I don’t know if surprising is the word, but our annual charity efforts have really impacted me. I’ve lived a very fortunate life filled with amazing experiences, but it’s tough to beat the feeling of cutting sizeable checks to athletes who’ve injured themselves severely while pushing the sport, as well as others who have suffered and could use some help. Our industry has always felt like a family to me, and it’s great to know we are here for each other in times of need.

Is there a niche of the industry that’s growing more than others right now?
It’s no secret that wakesurfing is blowing up exponentially. From 2012 through 2015, the segment showed 30 percent growth in sales, year-over-year. For 2016, we’re projecting more than that, possibly way more. Wake parks are also booming — more than 100 in North America.
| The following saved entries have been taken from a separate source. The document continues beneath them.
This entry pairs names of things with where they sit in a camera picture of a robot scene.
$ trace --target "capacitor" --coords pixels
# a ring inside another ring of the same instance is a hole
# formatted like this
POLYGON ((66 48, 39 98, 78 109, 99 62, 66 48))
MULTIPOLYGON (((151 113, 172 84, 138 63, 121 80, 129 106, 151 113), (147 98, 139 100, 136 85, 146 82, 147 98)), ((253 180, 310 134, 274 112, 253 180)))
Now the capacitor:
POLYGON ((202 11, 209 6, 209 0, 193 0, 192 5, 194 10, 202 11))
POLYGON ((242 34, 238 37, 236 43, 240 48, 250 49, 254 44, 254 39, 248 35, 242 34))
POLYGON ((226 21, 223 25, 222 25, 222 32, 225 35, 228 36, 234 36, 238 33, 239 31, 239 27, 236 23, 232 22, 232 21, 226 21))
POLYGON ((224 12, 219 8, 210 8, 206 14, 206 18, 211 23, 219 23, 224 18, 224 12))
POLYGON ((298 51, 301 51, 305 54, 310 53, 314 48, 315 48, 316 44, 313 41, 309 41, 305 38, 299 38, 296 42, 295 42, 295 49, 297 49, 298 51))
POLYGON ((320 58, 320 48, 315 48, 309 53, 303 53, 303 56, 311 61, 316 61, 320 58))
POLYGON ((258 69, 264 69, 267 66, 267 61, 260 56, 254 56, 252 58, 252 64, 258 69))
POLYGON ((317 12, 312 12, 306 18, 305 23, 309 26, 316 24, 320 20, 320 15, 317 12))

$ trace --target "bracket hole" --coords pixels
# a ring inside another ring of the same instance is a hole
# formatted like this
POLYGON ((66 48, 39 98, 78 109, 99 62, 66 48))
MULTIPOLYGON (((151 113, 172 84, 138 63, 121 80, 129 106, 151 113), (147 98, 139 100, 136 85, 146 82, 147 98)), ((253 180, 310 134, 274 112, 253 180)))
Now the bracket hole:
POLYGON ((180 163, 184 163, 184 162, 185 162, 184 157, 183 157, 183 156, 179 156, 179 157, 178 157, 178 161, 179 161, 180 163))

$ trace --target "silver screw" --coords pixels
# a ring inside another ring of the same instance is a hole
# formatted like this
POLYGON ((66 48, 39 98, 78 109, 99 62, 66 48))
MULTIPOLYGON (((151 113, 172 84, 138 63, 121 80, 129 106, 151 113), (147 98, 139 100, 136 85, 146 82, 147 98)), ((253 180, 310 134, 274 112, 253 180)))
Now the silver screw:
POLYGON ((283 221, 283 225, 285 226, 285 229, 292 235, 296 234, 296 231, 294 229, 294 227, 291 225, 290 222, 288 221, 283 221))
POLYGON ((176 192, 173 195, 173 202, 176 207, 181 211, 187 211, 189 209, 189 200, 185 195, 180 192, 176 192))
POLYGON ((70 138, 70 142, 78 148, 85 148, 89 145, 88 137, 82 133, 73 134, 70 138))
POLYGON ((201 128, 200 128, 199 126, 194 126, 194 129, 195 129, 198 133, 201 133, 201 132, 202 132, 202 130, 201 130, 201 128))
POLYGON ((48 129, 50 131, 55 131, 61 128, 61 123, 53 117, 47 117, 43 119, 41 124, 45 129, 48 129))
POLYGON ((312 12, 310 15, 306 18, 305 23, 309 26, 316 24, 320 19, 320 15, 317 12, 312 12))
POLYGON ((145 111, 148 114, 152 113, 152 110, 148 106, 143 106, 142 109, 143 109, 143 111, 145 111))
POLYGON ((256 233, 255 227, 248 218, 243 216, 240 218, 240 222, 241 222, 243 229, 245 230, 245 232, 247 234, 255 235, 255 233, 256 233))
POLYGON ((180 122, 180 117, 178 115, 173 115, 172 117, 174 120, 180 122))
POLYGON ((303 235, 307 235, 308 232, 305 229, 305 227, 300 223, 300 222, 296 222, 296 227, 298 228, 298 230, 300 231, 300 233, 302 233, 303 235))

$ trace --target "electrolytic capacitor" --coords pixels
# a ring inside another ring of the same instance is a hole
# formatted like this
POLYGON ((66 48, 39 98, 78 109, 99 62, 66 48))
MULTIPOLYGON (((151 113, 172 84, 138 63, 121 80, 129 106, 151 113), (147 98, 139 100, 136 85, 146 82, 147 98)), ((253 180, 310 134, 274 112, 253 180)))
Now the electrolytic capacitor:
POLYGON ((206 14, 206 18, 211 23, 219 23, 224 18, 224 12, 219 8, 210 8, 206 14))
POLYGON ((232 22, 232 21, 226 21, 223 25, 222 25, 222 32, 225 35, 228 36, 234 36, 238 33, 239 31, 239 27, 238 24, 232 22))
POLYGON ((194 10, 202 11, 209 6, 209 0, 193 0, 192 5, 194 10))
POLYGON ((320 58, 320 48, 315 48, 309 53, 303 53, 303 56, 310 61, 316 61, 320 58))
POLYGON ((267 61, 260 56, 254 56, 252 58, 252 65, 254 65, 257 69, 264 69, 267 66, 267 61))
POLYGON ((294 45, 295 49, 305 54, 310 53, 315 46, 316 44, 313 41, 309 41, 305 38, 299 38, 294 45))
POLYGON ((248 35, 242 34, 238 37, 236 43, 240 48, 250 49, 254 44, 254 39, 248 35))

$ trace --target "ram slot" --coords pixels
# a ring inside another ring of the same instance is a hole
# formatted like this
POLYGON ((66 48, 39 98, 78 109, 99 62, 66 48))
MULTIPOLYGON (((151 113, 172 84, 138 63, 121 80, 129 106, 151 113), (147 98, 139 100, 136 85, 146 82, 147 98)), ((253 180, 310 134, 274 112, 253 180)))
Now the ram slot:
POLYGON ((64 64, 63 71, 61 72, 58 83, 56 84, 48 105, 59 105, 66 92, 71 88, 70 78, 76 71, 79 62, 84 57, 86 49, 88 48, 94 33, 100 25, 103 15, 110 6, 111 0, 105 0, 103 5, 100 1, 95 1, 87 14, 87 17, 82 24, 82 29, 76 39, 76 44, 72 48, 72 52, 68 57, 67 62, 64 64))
Opening a new cableway is a great project for entrepreneurs who want to do something cool and fun as a business.

What are a couple of the biggest issues facing WSIA members right now?
Discourteous boat drivers. If they annoy their neighbors, these disgruntled homeowners can try to ban the activity. I say “try” because in most all of these cases, the WSIA jumps into action and defuses the situation. As Meddock says, “When you peel the onion,” these issues stem from a personality conflict started by factors such as loud music and running too close to docks and shorelines. When confronted, the driver may be likely to flip the homeowner the bird, and now it’s an issue. So we are getting out in front of this with a new campaign to proactively educate participants on how to conduct themselves to preserve waterway access for years to come. Anyone who hears of a threat to towed watersports can call our hotline at (508) 507-9742.

What is a big priority for the coming year?
We are coming out with some really cool videos on safety and general WSIA activity. #PassTheHandle is also a big participation effort that gives back as much or more than we decide to put into it.

What are a couple of recent boat manufacturer innovations that have positively affected towed watersports?
In 2011, an incredible engineer discovered a way to create a clean wakesurfing wave without having to lean the boat to one side. In 2012, the design was brought to market and participation boomed. A lot of people don’t realize that we’ve been wakesurfing in a modern way since around 1998. But it took these surf-specific boat innovations to make it easier to wakesurf and also to switch activities on the fly.

What is your favorite towed watersports activity to participate in?
When I was younger, freestyle waterski jumping was everything. Given the boat speed of 35 mph and a double-wake cut, I fell in love with the speed and ability to be upside down, flying over the water. Today, wakeboarding behind a boat is the ultimate thrill. I get to ride in a couple major competitions each season, and that sets a goal for me to be in good shape and get back in rhythm.

How might a watersports professional describe your riding style?
So far, I haven’t been able to master the style that I see in my head. Maybe that’s why I always come back for more. Let’s ask wakeboarding legend Shaun Murray: “Kevco’s style is all about flow. You can tell that he’s in search of a good feeling when he’s riding. I like watching people like him ride, because when things feel good to a rider, they usually look good, which is always easy on the eyes. Soft landings, floaty in the air and best of all, in control from start to finish.”